The last few months involved many calls with prospective limited partners (LPs) who asked them about everything ranging from their backgrounds to “if you were a cat, what kind of cat would it be?” But they hit their goal surprisingly fast given the current VC bear market. Ballistic formally registered its plans for a second fund just four months ago, in November, TechCrunch was first to report.
Hands-on with their startups
In an age when some VCs say that being “founder-friendly” means keeping their VC claws out of operations, Ballistic has the polar opposite philosophy.
For instance, Founders Fund partner and Anduril co-founder Trae Stephens told the crowd at TechCrunch’s Strictly VC LA event in February: “The more that a VC says, ‘I’m going to add value,’ the more you should hear them say, ‘I’m going to annoy the ever-living crap out of you for the rest of the time that I’m on the cap table.’”
The Ballistic crew scoff at the thought. They always take board seats. They talk to their founders “many times a week,” Schlein says. Because all of them have run cybersecurity businesses — and they only invest in security — their secret sauce is their involvement coupled with their massive network of contacts, they say.
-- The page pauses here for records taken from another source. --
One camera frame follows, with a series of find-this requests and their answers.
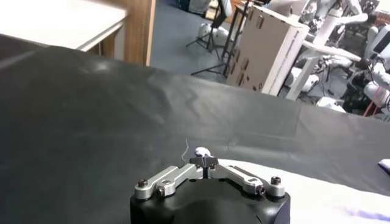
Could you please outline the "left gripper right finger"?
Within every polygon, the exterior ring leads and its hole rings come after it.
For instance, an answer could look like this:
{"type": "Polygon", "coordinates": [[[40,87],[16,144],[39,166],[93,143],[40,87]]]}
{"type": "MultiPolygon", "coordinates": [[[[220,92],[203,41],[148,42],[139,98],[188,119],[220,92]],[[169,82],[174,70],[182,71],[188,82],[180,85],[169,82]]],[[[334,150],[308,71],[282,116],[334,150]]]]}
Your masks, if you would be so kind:
{"type": "Polygon", "coordinates": [[[208,176],[210,178],[231,180],[250,195],[285,196],[285,187],[279,177],[272,177],[270,181],[267,181],[238,166],[222,163],[213,164],[208,170],[208,176]]]}

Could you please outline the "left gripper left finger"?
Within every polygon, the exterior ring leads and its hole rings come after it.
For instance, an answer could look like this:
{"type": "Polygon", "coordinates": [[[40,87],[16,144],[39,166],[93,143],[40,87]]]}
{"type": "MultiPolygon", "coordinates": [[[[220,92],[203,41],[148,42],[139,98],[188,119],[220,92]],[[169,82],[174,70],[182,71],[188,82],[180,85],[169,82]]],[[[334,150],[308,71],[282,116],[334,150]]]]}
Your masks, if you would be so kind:
{"type": "Polygon", "coordinates": [[[138,200],[148,200],[153,195],[170,197],[187,179],[203,178],[204,170],[207,170],[206,156],[191,158],[182,167],[169,166],[149,179],[141,179],[134,187],[134,196],[138,200]]]}
“I’ve been at this for almost 30 years, and I almost always helped deliver the first 10 customers to every company that I have ever been on the board of,” Schlein said.
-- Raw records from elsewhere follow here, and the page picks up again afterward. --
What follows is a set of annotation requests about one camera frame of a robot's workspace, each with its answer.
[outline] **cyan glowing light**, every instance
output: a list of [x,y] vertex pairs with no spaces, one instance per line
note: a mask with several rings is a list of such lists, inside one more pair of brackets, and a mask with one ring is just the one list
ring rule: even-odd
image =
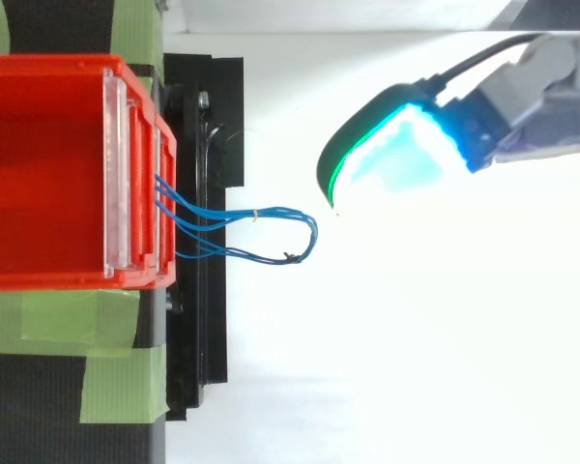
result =
[[406,104],[368,133],[343,159],[329,195],[337,207],[377,191],[403,194],[468,174],[455,141],[420,107]]

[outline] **black metal bracket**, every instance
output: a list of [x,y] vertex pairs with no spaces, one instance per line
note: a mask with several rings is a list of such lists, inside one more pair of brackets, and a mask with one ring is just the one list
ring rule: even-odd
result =
[[[164,118],[178,141],[177,190],[191,203],[225,210],[225,189],[244,182],[243,59],[165,55]],[[205,219],[185,208],[180,217]],[[225,230],[202,233],[225,246]],[[177,249],[194,255],[194,239],[177,234]],[[169,421],[202,403],[203,388],[227,382],[225,258],[178,258],[167,313]]]

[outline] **blue cable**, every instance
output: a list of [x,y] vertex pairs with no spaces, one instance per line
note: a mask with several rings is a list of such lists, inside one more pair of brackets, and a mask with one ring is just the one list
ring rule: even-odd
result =
[[[243,258],[249,261],[253,261],[260,264],[268,264],[272,266],[283,266],[293,263],[302,263],[313,251],[318,241],[318,224],[316,220],[306,215],[299,210],[293,210],[291,208],[285,207],[272,207],[265,208],[262,210],[235,210],[235,211],[216,211],[207,210],[204,208],[199,208],[195,205],[189,203],[185,198],[183,198],[174,188],[172,188],[163,178],[156,176],[159,186],[157,186],[157,191],[163,196],[169,198],[178,205],[187,208],[197,216],[200,216],[207,220],[216,221],[216,223],[211,225],[196,225],[192,224],[175,214],[173,214],[165,205],[160,201],[157,201],[157,206],[166,215],[168,215],[175,223],[176,226],[186,235],[192,237],[197,242],[197,249],[203,251],[203,254],[198,255],[188,255],[177,252],[176,255],[185,259],[201,259],[208,258],[211,256],[229,256],[236,258]],[[213,244],[202,237],[199,237],[194,232],[210,232],[213,230],[218,230],[222,227],[237,222],[241,219],[246,218],[275,218],[275,219],[287,219],[303,222],[308,225],[311,230],[311,237],[309,239],[309,245],[303,254],[296,256],[293,254],[284,253],[286,259],[273,259],[264,256],[259,256],[254,253],[250,253],[243,249],[219,246]]]

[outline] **white background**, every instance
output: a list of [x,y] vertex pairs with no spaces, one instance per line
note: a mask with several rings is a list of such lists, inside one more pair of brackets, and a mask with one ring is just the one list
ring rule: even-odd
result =
[[[228,262],[230,381],[168,424],[168,463],[580,463],[580,155],[358,218],[335,216],[315,179],[371,97],[502,37],[166,37],[169,52],[245,57],[246,186],[228,208],[320,225],[300,266]],[[273,256],[307,238],[264,220],[228,230]]]
[[484,29],[509,0],[173,0],[192,33]]

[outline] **red storage box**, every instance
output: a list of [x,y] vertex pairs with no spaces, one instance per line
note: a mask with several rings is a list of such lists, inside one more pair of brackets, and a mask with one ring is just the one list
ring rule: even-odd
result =
[[120,57],[0,56],[0,291],[171,284],[156,174],[176,140]]
General partner Jake Seid says that all of Ballistic’s crew works with all of their portfolio companies, routinely bringing in the first three to four million dollars of annual recurring revenue or helping hire their first engineers.
Seid cut his teeth at Cisco and startups, but is best known as an early Lightspeed partner and for his own StoneBridge Ventures firm. Ballistic general partners Roger Thornton and Barmak Meftah were leaders of threat-hunting exchange AlienVault when AT&T acquired it. The Ballistic co-founding team also includes Kevin Mandia, the former CEO of Mandiant, which sold to Google in 2022.
Schlein only makes new investments from Ballistic’s fund but remains a partner at Kleiner, overseeing his previous investments/board seats and retaining his “carry” — the percent of profits — if these startups do well.
Early success
Two years in, Ballistic’s methods appear to be working so far. Although they haven’t even fully deployed their first fund, they’ve already had one successful exit of portfolio company Talon Cyber Security, bought by Palo Alto Networks in a deal valued at at $625 million, TechCrunch reported.
It’s impossible to know how many more successes they will have. But because Ballistic only invests in early startups where it can be the first institutional money on the cap table and takes a board seat, they have more control than other VCs have.
This helps them, for instance, protect their investments from terms from later investors that could hurt them, such as “liquidation preferences” that would give another investor priority to the cash from an acquisition.
And Ballistic incubates startup ideas internally, finding people to build and run their ideas. There are two such startups in stealth from Fund 1 at the moment, the partners say.
Ballistic expects to wrap up investing out of Fund 1 after, perhaps, two more startups, bringing its total Fund 1 portfolio to around 20 companies, and to begin investing out of the second fund in another two months, Seid said.